» **What to do**
How many lines in these records include the string "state"? Reply with that number alone.
Top of Data for this exercise
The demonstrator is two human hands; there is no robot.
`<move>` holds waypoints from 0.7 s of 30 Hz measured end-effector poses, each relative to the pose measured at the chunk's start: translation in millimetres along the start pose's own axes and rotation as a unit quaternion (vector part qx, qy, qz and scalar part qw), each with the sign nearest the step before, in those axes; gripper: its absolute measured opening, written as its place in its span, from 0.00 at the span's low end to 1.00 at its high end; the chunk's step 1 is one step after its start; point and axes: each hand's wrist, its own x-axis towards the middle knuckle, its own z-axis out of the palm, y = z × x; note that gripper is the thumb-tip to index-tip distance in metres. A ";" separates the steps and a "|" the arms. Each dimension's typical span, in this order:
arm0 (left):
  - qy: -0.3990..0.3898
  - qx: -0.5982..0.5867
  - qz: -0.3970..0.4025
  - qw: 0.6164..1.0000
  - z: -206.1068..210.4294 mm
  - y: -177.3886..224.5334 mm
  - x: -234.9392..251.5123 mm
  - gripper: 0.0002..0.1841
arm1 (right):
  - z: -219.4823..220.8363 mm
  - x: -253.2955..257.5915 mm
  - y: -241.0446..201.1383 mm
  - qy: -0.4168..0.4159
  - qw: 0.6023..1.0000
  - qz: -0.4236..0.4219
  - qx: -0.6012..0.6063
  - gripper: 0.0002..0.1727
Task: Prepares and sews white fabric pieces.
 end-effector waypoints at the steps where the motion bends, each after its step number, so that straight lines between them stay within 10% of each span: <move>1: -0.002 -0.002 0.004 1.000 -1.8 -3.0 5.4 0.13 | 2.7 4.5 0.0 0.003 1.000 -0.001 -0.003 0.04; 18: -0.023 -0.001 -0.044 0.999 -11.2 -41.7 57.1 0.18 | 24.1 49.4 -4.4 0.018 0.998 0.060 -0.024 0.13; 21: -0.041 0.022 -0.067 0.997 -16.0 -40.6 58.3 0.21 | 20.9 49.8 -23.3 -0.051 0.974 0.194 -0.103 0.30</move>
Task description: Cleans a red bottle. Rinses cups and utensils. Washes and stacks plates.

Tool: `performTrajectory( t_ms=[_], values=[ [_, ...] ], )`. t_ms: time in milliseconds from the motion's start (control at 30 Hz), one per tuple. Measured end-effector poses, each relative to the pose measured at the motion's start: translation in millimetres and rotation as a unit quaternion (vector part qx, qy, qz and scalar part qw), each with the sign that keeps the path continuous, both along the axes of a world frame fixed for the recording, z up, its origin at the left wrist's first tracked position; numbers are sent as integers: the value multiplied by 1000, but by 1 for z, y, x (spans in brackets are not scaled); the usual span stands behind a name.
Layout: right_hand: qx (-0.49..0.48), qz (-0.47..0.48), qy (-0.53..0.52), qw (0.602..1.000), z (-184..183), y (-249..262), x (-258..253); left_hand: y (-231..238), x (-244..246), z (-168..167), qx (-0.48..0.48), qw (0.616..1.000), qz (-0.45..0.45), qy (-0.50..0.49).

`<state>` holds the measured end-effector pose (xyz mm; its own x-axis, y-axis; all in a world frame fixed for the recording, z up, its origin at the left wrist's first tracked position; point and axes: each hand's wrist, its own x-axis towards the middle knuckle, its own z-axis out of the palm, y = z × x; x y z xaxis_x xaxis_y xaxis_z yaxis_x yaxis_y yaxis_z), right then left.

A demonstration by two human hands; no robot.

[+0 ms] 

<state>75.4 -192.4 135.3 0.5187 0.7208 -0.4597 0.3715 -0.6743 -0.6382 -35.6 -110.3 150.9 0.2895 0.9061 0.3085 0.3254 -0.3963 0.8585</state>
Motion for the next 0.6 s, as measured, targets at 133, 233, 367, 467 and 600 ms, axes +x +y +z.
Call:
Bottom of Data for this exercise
» **Answer to this exercise**
2